Since Fehn had taken the room to the left, where the red lock display indicated the occupant inside, Tayel led Jace to the right. Small had been an understatement. There was barely enough room for the cot, and the floor space wasn’t helped by the considerable amount of boxes pinned to the wall by a cargo net.
“Wait. If I sleep here, where will you sleep?” Jace asked. “This cot isn’t big enough for two.”
“I’m not sure it’s big enough for one.” Tayel grabbed the thinner of the two blankets from the bed. “I’ll figure it out. You just worry about getting some sleep.”
“Are you sure? I can probably sleep on the floor if you let me take the pillow.”
She smiled. “It’s alright, Jace. Really.”
He waffled a bit, shifting his weight from left to right before sitting on the cot’s edge. “I feel kind of bad.”
She laughed. “Don’t. Get your rest. I’ll see you in the morning.”

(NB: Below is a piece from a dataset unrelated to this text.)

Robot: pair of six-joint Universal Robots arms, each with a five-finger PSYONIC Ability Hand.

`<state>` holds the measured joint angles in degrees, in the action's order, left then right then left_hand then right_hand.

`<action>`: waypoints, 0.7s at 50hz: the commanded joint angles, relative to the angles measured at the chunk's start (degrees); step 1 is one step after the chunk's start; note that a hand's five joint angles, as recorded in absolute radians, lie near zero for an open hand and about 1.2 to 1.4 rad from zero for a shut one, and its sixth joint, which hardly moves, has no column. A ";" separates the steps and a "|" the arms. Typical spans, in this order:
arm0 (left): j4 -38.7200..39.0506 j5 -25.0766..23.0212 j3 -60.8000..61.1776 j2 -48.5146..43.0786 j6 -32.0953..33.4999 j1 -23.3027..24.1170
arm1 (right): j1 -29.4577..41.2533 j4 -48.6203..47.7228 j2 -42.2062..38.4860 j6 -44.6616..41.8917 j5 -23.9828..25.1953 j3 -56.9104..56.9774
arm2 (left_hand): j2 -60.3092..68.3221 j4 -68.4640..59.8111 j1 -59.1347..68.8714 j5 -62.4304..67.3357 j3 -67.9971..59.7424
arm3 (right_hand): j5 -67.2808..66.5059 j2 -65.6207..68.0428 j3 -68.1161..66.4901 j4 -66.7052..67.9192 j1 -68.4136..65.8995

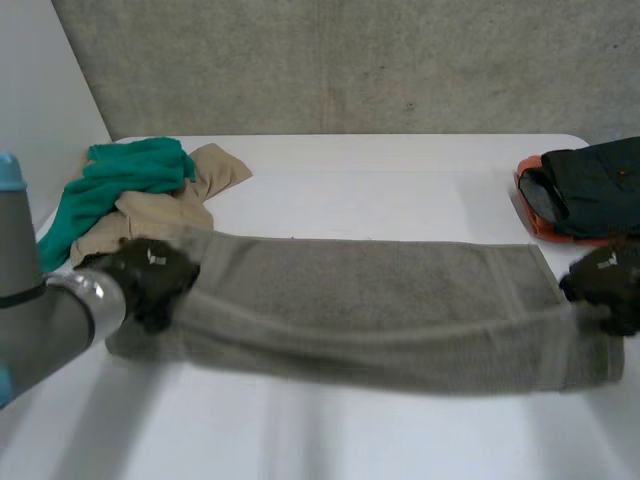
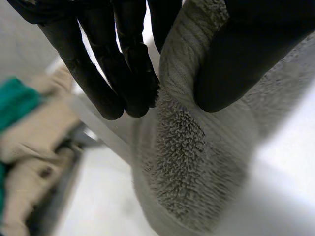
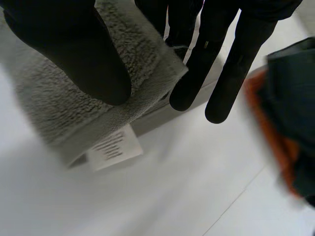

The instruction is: Fold the laundry.

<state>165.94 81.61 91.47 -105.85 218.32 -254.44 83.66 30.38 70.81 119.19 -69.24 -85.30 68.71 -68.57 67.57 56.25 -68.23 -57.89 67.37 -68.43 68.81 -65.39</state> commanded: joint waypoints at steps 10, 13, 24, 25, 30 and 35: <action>8.79 7.77 -27.47 -22.37 -1.67 3.78 | 8.45 -21.75 -17.71 12.21 -8.36 16.39 | 11.29 -11.43 12.43 13.75 -11.77 | -12.11 12.63 -11.57 11.19 -14.61; 8.70 9.62 -33.62 -27.29 -1.76 4.13 | 9.50 -24.57 -21.05 12.03 -9.85 19.55 | 11.29 -11.43 12.43 13.75 -11.77 | -12.11 12.63 -11.57 11.19 -14.61; 7.12 12.78 -46.55 -36.36 -1.41 6.86 | 13.46 -30.38 -29.33 11.85 -14.43 26.68 | -58.71 58.57 -57.57 -56.25 58.23 | 57.89 -57.37 58.43 -58.81 55.39; 6.86 13.39 -46.55 -36.10 -1.49 6.86 | 13.46 -29.94 -29.06 12.03 -14.43 26.51 | -58.71 58.57 -57.57 -56.25 58.23 | 57.89 -57.37 58.43 -58.81 55.39; 5.98 16.21 -43.49 -32.59 -2.90 6.07 | 12.41 -23.98 -22.76 15.27 -13.29 22.74 | -58.71 58.57 -57.57 -56.25 58.23 | 57.89 -57.37 58.43 -58.81 55.39; 6.85 15.16 -36.99 -27.75 -5.27 5.36 | 9.69 -15.71 -15.97 18.88 -9.78 17.29 | -58.71 58.57 -57.57 -56.25 58.23 | 57.89 -57.37 58.43 -58.81 55.39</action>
<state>172.13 97.18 47.27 -139.19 215.59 -248.14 96.32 5.06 46.48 133.78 -82.68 -61.67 11.85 -11.40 10.72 2.76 -12.17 -2.49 12.03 -12.06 12.43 -12.85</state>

“Okay. Good night, I guess.”
“Night.”
She maneuvered across the few inches of walking space and left the room, pressing her hand to the touch sensor in the hall. The door shut behind her. Only a two arm’s reach away, Fehn’s door still stood closed, the lock still red. She took a steadying breath and knocked.
No answer.
She knocked again. “Fehn?”
The lock display snapped from red to green, and the door slid open.
Fehn stood in the doorway. “What?”
“Hey.” Tayel hugged the blanket a little closer. “You okay? I feel like maybe we pressed you a little too hard. You didn’t deserve that.”
He grunted. “Banshee’s right. I should have told everyone sooner.”
“I… don’t know if I agree.”
He crossed his arms.
“I think it was your choice to say something when you wanted to — if at all,” she continued. “Tonight, things just sort of happened too fast to hold it off.”
“What’s done is done,” he said.
“Not that it matters, right?”
“What?”
“I assume now that you’re finally off Elsha, you want to get back to the core systems.”
His eyes turned downcast.
“Or not?” she asked.
He shook his head. “Even if I went back to the empire, I wouldn’t have anywhere to go.”
“Not home?”
He focused on his cyonic. “No.”
“I don’t understand. I thought…” She bit her tongue.
He asked for privacy, Jace had said.
“I’m sorry,” she said. “I don’t want to pry into your life anymore. You should just know that we’re lucky you’re here. Thanks for, uh, saving all our lives.”
He half-smirked. “Thanks. We done?”
“Sure.”
He pulled back into the room. “Night, Red.”
“Night.”
His door shut and locked. She headed back to the hold. It didn’t make sense that he didn’t want to return home. After everything he’d endured, he should’ve been more than ready to bail. But as confused as she was, thinking about it was pointless. He didn’t want to talk, so she had to accept she’d probably never know what was going on in that thick head of his. The saving grace was that he was staying. For all his scowling, he’d always been there when it counted.